There are exacerbated health disparities in HIV infection and care between transgender and cisgender people. For transgender people of color, negative psychosocial consequences are experienced by the cumulative effects of racism and transgender stigma. In fact, research suggests that Black transgender people fare worse than all other racial/ethnic groups in many domains of life, including employment, housing, education, and access to health care. Transgender people of color are thus often socially marginalized and prone to experiences of stigmatization and discrimination and thus face additional barriers to HIV related care.  Black transgender women are more vulnerable to be living with HIV at higher rates than White and Hispanic/Latina transgender women.
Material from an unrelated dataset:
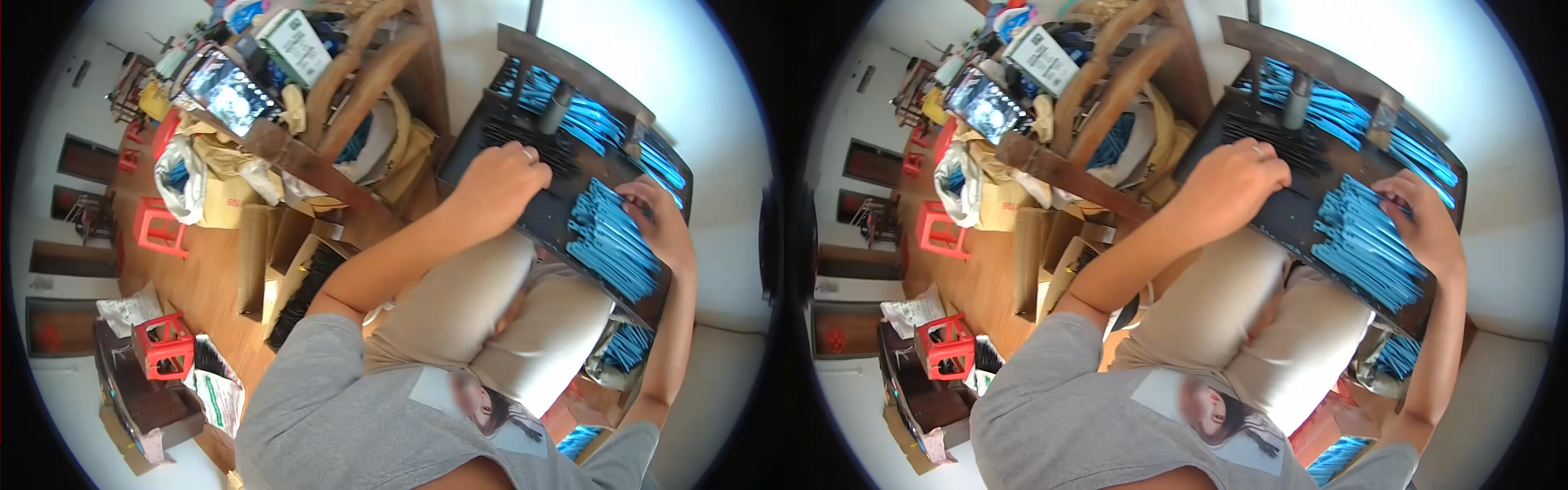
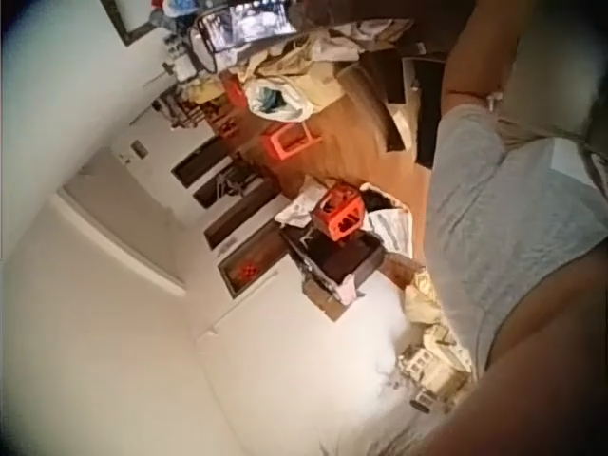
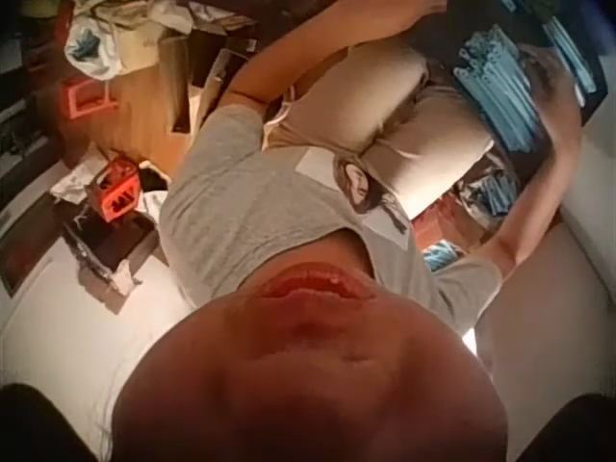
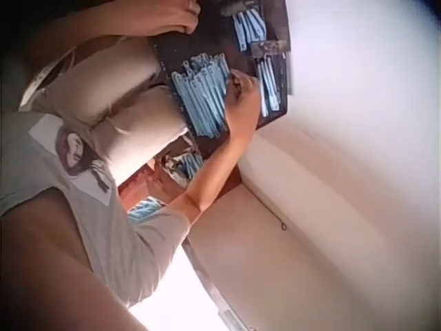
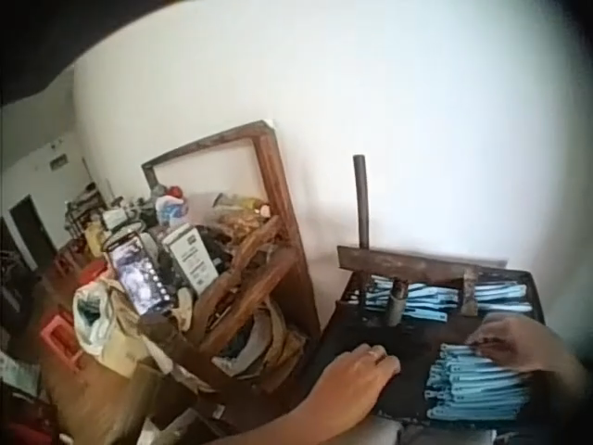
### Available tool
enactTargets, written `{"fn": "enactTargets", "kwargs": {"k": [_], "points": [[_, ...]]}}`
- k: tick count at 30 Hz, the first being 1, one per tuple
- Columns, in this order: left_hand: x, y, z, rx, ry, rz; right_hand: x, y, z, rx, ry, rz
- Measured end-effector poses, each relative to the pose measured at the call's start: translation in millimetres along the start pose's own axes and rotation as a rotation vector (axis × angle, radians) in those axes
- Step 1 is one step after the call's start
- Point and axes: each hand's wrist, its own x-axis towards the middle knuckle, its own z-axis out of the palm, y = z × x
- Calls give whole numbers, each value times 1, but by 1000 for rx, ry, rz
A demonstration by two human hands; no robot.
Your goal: Assembling small black components onto blue plastic strips at a workstation.
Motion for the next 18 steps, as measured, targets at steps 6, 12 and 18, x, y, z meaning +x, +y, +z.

The fear of being discriminated against by health care professionals or being denied treatment because of their racial/ethnic identity, gender identity or expression keeps many transgender people of color from seeking access to medical care. These barriers make it more likely for transgender people of color to avoid getting tested and less likely to remain in HIV-related medical care. Fortunately, there are many new ways of expanding access to HIV testing. Self-testing and community-based testing are possible solutions to removing barriers to care and increasing people’s awareness of their HIV status, which prevents new infections in the community. Furthermore, suggested measures to reduce these barriers and facilitate HIV care and prevention included improving providers’ competence in transgender health, ensuring access to and security in healthcare, as well as patient empowerment in care.

To continue the momentum of HIV reduction for all communities, HIV testing programs, engagement and retention in care, plus prevention measures such as PrEP, must be supported, tailored, as well as expanded, for the transgender community. These efforts must include political will and financial investment, as well as new and innovative approaches to HIV testing. Worlds AIDS Day is vital in the effort to educate the public and government that HIV continues to have a devastating impact on people’s lives, especially in the transgender community. It is essential to focus on communities that are profoundly impacted by HIV, such as transgender people of color, that have historically been marginalized, in the efforts to reduce HIV infection and experience barriers to accessing health care. Future direction and resources should assess barriers and facilitators to care from the patient’s perspective and develop, implement, and evaluate tailored interventions to promote engagement and retention.


Thomas A. Vance, PhD a Postdoctoral Clinical & Research Fellow at the Gender Identity Program at Columbia University Irving Medical Center.